Junge Union fordert Umverteilung: Weniger Rente, mehr BAföG für Studierende
Elias WernerJunge Union fordert Umverteilung: Weniger Rente, mehr BAföG für Studierende
Johannes Winkel, Vorsitzender der Jungen Union (CDU), hat die Regierung aufgefordert, ihre Haushaltspläne zu überdenken. Er fordert, dass Einsparungen vor allem jüngeren Menschen zugutekommen sollten – statt wie geplant vor allem die Renten zu erhöhen. Seine Vorschläge kommen zu einem Zeitpunkt, at dem die Behörden die im Koalitionsvertrag festgehaltenen Ausgabenverpflichtungen überprüfen.
Die Koalition hatte sich darauf verständigt, die Renten um 4,2 Prozent zu erhöhen, zusätzlich zu Anpassungen beim BAföG-Studienfördergeld und den Elterngeldleistungen. Doch die aktuelle Haushaltsprüfung setzt diese Pläne unter Druck.
Winkel hält die geplante Rentensteigerung von 4,2 Prozent für zu hoch. Stattdessen schlägt er vor, die Erhöhung auf 3 Prozent zu begrenzen – genug, um die Inflation auszugleichen, aber mit einer Einsparung von rund 5 Milliarden Euro. Dieses Geld, so Winkel, sollte stattdessen in eine Aufstockung der BAföG-Förderung fließen.
Gleichzeitig lehnt er Kürzungen beim Elterngeld ab und plädiert dafür, die Leistungen auf dem aktuellen Niveau zu belassen. Sein zentrales Anliegen ist die Generationengerechtigkeit: Die Politik solle stärker Studierende und junge Familien unterstützen.

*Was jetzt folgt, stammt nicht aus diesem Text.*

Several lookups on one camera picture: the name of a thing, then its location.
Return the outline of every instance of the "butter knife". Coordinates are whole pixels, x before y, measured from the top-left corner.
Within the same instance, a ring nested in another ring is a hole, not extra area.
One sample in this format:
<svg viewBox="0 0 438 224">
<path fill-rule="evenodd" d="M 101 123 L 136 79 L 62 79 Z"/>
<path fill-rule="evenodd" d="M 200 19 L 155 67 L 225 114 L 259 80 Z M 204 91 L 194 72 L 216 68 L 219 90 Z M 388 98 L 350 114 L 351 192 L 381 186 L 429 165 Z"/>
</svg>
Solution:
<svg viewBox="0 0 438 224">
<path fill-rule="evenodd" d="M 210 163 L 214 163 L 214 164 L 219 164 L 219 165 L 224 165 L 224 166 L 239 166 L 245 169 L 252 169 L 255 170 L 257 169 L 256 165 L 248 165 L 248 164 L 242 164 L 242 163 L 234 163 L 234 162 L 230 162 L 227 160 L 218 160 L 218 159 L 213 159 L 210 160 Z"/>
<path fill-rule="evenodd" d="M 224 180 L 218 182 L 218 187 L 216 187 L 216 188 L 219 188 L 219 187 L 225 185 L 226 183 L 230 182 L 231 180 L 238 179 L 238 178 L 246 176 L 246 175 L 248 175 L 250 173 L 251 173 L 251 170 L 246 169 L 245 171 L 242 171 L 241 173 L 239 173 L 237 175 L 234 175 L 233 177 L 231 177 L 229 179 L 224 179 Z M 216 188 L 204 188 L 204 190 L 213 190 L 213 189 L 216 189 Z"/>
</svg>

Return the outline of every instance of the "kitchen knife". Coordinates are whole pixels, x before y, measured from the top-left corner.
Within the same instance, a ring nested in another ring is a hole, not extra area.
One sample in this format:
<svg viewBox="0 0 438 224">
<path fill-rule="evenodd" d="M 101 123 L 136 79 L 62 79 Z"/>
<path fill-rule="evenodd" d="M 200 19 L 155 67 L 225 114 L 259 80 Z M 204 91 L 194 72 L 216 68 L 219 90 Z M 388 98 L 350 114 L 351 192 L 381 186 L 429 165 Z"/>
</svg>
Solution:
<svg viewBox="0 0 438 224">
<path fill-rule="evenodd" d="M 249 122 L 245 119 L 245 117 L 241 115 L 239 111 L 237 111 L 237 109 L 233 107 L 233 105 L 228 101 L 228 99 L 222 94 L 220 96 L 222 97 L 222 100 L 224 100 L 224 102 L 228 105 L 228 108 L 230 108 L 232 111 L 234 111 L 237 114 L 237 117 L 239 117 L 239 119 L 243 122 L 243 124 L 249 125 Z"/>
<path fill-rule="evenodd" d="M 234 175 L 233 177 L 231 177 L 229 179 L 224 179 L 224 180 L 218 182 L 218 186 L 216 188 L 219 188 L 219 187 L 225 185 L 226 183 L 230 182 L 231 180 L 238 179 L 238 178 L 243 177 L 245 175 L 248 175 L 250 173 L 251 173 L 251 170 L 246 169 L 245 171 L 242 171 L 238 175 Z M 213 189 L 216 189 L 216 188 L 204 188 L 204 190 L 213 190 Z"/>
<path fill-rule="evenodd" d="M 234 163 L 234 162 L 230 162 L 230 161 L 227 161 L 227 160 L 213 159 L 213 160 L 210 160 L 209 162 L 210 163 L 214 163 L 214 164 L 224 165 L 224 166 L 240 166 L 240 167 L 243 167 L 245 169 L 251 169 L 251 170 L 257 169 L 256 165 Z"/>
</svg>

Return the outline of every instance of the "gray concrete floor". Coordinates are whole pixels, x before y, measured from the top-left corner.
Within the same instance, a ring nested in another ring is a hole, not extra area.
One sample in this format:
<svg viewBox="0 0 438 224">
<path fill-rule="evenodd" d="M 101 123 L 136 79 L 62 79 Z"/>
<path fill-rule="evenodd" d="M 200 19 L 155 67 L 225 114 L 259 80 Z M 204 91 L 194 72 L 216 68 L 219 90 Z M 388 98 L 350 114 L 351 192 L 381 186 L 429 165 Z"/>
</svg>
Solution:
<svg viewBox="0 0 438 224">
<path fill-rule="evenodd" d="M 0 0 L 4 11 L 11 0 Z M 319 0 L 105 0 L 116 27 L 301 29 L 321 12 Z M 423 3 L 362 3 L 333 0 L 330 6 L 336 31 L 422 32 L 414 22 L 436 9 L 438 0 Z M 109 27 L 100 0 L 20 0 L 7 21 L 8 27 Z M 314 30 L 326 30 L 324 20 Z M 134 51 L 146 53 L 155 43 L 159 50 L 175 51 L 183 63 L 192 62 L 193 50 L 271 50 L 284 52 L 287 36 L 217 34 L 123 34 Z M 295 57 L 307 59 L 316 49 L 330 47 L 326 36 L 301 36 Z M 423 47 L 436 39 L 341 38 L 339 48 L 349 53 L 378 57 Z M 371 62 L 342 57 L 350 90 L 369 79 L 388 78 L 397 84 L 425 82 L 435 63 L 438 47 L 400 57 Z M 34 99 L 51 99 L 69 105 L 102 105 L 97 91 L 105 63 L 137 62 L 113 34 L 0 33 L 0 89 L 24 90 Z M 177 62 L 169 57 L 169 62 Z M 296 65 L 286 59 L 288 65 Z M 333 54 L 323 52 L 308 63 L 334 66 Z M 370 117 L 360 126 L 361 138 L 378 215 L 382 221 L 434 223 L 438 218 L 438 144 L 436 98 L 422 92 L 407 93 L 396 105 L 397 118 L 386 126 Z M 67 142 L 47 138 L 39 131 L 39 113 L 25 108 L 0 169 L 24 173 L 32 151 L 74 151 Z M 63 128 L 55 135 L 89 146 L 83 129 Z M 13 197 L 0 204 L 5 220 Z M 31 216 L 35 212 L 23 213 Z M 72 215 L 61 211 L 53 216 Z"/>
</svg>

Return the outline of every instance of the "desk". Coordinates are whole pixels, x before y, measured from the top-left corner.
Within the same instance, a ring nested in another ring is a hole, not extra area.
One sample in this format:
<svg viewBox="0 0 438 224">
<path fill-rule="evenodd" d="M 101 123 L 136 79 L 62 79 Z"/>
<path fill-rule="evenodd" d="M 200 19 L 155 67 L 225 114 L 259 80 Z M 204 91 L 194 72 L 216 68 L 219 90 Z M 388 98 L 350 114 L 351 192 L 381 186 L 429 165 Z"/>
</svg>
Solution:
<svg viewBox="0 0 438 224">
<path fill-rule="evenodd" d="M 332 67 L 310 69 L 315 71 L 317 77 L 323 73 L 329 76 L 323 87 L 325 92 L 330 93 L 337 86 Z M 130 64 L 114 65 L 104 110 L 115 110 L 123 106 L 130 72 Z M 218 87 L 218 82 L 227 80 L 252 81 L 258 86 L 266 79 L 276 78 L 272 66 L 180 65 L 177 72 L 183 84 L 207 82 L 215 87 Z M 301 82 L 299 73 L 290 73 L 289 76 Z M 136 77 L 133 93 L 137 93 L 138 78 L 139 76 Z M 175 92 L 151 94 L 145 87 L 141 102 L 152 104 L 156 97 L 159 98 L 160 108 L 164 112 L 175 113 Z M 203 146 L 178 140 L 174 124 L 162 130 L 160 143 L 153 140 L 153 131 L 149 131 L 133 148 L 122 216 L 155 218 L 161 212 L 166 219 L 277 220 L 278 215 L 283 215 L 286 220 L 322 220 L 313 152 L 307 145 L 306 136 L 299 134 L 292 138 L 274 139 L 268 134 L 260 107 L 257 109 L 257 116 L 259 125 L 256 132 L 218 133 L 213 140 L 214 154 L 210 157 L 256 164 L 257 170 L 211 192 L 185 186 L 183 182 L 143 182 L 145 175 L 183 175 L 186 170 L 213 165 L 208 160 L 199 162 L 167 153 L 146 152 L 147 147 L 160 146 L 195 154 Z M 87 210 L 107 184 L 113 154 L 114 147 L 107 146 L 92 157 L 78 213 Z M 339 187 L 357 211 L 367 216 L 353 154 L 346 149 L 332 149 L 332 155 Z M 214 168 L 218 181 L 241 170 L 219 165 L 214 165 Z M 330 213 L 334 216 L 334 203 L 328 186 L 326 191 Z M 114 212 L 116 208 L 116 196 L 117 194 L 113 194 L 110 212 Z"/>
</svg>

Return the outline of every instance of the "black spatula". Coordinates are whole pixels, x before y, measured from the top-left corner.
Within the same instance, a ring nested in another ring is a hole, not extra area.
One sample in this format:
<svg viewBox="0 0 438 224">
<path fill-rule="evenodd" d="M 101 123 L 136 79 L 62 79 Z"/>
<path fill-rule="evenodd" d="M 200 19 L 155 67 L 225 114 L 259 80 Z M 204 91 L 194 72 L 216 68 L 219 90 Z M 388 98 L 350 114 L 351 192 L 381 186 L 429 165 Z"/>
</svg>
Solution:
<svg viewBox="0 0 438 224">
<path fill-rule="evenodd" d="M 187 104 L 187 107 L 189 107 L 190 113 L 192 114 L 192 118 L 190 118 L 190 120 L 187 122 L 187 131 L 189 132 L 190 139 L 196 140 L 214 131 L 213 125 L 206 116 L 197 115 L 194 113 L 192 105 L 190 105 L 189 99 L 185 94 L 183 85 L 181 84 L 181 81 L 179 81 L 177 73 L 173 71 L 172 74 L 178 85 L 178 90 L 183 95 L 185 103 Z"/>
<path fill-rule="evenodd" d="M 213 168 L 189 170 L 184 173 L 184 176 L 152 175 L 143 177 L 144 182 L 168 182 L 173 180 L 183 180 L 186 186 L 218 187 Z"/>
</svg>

Nun steht die Regierung vor der Entscheidung, wie sie die Haushaltsmittel verteilen will. Winkels Plan sieht vor, Gelder von den Renten hin zu Studienförderung und Familienleistungen umzuschichten. Ob es zu Änderungen kommt, hängt vom Ergebnis der laufenden Ausgabenprüfung ab.